The general method described above for priming the printhead mechanism by providing a partition within the printhead reservoir is such that the only available air vent is
When the outlet of the lower region of the liquid chamber, similar to the reservoir outlet 12 of FIG. 4, could be used to fill the liquid chamber. As mentioned above, due to the partition provided in the liquid chamber, as in the case of the reservoir 4, the liquid chamber will be filled with liquid to a level above the only available air vent.

[Brief explanation of the drawing]

FIG. 1 is a perspective view of a thermal inkjet printer.

FIG. 2 is a partial cross-sectional view of a print head mechanism of a thermal inkjet printer.

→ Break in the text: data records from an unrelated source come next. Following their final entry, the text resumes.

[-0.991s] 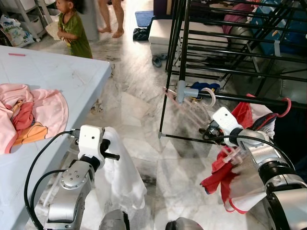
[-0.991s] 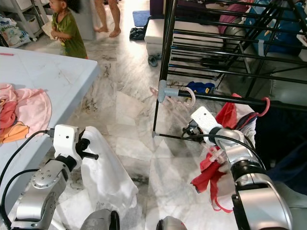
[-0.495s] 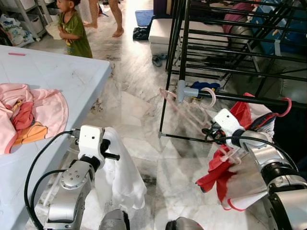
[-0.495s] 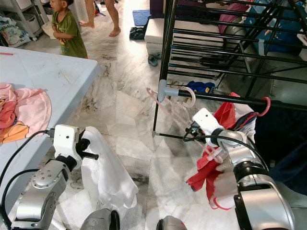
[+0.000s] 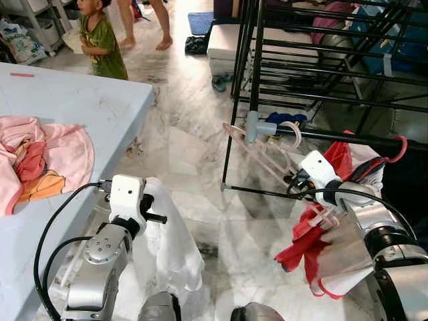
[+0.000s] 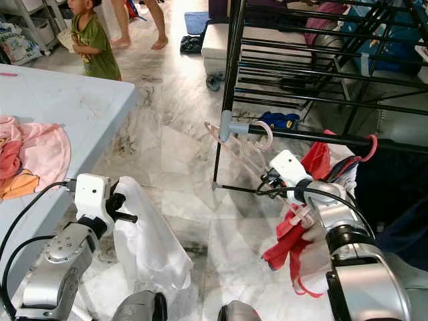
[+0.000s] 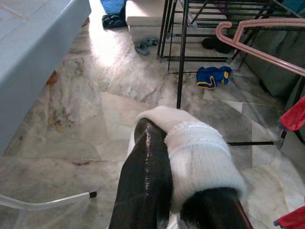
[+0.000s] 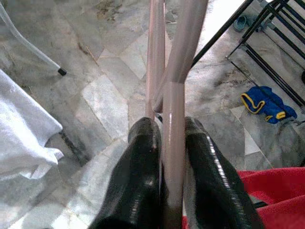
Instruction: Hang hanger
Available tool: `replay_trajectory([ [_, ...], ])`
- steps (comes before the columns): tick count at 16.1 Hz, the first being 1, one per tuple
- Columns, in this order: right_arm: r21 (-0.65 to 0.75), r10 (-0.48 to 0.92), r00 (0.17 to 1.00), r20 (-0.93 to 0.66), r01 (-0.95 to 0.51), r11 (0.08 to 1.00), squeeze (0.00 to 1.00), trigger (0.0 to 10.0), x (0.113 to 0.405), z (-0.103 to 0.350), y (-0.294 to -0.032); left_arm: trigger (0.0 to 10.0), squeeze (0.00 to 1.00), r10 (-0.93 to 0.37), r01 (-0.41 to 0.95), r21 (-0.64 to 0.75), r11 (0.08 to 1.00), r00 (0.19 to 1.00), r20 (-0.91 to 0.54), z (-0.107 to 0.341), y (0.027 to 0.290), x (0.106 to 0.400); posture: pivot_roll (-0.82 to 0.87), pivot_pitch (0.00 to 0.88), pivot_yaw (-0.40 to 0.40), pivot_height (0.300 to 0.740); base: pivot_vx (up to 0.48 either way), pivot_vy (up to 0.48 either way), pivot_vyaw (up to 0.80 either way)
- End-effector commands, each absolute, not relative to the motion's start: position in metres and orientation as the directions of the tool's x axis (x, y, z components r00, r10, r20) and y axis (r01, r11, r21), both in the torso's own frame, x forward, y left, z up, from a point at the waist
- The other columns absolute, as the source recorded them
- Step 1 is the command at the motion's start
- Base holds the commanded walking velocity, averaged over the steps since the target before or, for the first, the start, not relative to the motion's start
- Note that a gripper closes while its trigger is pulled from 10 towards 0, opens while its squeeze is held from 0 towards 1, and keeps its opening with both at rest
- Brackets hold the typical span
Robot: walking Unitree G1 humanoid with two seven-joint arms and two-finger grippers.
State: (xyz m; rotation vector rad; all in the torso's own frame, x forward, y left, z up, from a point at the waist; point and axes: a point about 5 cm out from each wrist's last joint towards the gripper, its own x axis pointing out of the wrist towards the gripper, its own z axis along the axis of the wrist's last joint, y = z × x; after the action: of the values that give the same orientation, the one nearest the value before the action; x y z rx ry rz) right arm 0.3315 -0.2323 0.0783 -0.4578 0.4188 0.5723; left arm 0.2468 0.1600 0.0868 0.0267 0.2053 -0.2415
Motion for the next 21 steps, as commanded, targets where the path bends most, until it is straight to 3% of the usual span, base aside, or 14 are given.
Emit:
replay_trajectory([
  [1, -0.270, 0.422, 0.768, -0.481, -0.588, 0.762, 0.00, 0.0, 0.330, 0.076, -0.229, 10.0, 0.00, -0.248, 0.254, 0.015, 0.967, 0.954, -0.169, 0.096, 0.157, 0.250, 0.08, 0.077, -0.030, 0.740, 0.000, 0.000, 0.00],
  [9, -0.177, 0.441, 0.821, -0.362, -0.525, 0.833, 0.00, 0.0, 0.323, 0.071, -0.201, 10.0, 0.00, -0.248, 0.254, 0.017, 0.967, 0.954, -0.166, 0.095, 0.157, 0.253, 0.07, 0.068, -0.029, 0.740, 0.000, 0.000, 0.00],
  [14, -0.116, 0.283, 0.936, -0.210, -0.311, 0.943, 0.00, 0.0, 0.307, 0.085, -0.178, 10.0, 0.00, -0.274, 0.282, 0.025, 0.959, 0.948, -0.158, 0.103, 0.158, 0.256, 0.04, 0.095, 0.013, 0.740, 0.000, 0.000, 0.00],
  [17, -0.045, 0.156, 0.974, -0.167, -0.165, 0.985, 0.00, 0.0, 0.272, 0.081, -0.155, 10.0, 0.00, -0.318, 0.330, 0.028, 0.943, 0.926, -0.205, 0.095, 0.159, 0.248, 0.03, 0.094, 0.068, 0.740, 0.000, 0.000, 0.00],
  [18, -0.031, 0.122, 0.978, -0.169, -0.129, 0.991, 0.00, 0.8, 0.263, 0.076, -0.152, 10.0, 0.00, -0.327, 0.340, 0.024, 0.940, 0.920, -0.215, 0.092, 0.157, 0.246, 0.02, 0.080, 0.081, 0.740, 0.000, 0.000, 0.00],
  [19, -0.022, 0.103, 0.980, -0.172, -0.108, 0.994, 0.00, 0.8, 0.256, 0.072, -0.150, 10.0, 0.00, -0.332, 0.345, 0.020, 0.939, 0.917, -0.221, 0.090, 0.157, 0.244, 0.01, 0.075, 0.083, 0.740, 0.000, 0.000, 0.00],
  [20, -0.020, 0.010, 0.979, -0.205, -0.014, 1.000, 0.00, 4.0, 0.241, 0.062, -0.156, 10.0, 0.00, -0.329, 0.340, 0.005, 0.941, 0.914, -0.237, 0.083, 0.155, 0.244, 0.00, 0.047, 0.081, 0.740, 0.000, 0.000, 0.00],
  [21, -0.088, -0.052, 0.972, -0.228, 0.033, 0.996, 0.00, 4.5, 0.237, 0.056, -0.171, 10.0, 0.00, -0.326, 0.332, -0.015, 0.943, 0.916, -0.232, 0.079, 0.145, 0.256, -0.03, 0.011, 0.029, 0.740, 0.000, 0.000, 0.00],
])
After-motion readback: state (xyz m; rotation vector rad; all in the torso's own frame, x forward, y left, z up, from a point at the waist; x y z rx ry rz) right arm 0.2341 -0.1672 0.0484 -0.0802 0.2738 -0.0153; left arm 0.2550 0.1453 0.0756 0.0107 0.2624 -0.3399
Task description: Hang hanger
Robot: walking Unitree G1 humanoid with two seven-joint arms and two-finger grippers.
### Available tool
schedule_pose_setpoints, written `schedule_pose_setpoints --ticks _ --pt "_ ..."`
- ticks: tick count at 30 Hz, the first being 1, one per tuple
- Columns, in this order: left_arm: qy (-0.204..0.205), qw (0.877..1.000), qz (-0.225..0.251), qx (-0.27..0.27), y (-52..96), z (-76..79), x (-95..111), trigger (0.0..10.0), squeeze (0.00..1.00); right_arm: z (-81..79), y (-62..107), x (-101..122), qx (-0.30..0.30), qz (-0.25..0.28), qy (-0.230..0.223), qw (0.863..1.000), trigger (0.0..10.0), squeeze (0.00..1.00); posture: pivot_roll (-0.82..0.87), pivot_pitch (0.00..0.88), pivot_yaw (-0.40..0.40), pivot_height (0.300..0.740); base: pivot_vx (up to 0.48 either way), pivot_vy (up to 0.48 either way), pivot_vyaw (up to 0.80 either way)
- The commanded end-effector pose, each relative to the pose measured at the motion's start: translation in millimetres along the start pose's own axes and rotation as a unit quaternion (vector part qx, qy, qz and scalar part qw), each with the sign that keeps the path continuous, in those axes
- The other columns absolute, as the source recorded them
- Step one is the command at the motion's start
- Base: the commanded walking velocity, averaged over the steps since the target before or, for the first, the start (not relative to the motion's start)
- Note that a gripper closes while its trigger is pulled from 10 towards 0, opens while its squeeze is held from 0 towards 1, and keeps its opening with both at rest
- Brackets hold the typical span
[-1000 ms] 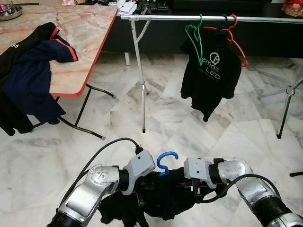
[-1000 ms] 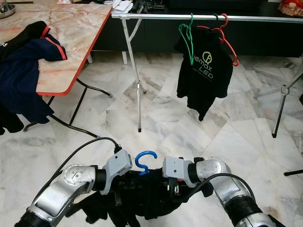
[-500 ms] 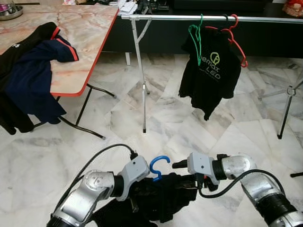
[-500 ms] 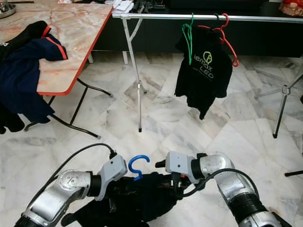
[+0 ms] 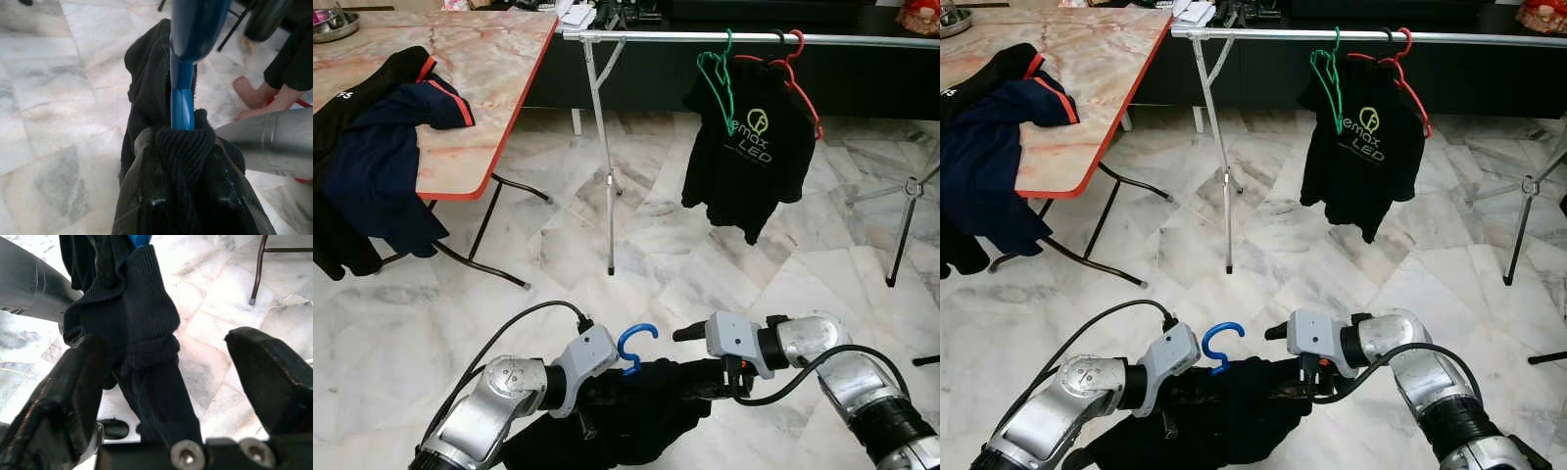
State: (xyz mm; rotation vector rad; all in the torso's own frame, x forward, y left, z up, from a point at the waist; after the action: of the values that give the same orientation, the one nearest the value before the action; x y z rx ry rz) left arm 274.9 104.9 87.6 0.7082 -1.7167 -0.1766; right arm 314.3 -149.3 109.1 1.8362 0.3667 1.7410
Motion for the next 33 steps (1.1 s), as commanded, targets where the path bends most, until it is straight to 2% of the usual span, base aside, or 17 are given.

3 is a partial cross-sectional view of a modified embodiment of the printhead mechanism of FIG. 2; FIG.

4 is a partial cross-sectional view of another modification of the printhead mechanism of FIG. 2; FIG.

[Explanation of symbols]

1 Print head 1A ink drop 2 Reciprocating carriage 3 Recording medium 4 Ink reservoir 5 Ink inlet 6 Supply pipe 7 Ink bag-shaped container 8 Heat sink 9 Partition wall Room 10, 11 12 Ink outlet 13 Opening 14 Gap

Claims (2)

[Claims] 1. A printhead mechanism for an inkjet printer comprising a printhead and an ink reservoir having an ink inlet, the printhead having at least one ink channel leading to the reservoir, an ink channel at one end of the ink channel. an ink ejection nozzle, means operative to eject ink droplets from said nozzle and deposit them onto a recording medium; said reservoir configured to exhaust air from within the reservoir through the nozzles of the printhead during priming of the printhead mechanism; A print head mechanism characterized in that a partition means is provided inside the print head mechanism. 2. A method for supplying liquid to a container having a liquid inlet and a vent for air to be displaced by incoming liquid, the first chamber communicating with the inlet on one side and the vent on the other side. providing in said container a partition means having a through opening forming a second chamber communicating with said two chambers and providing flow resistance to liquid flowing between said two chambers; A method comprising the step of substantially filling the first chamber with liquid before the second chamber.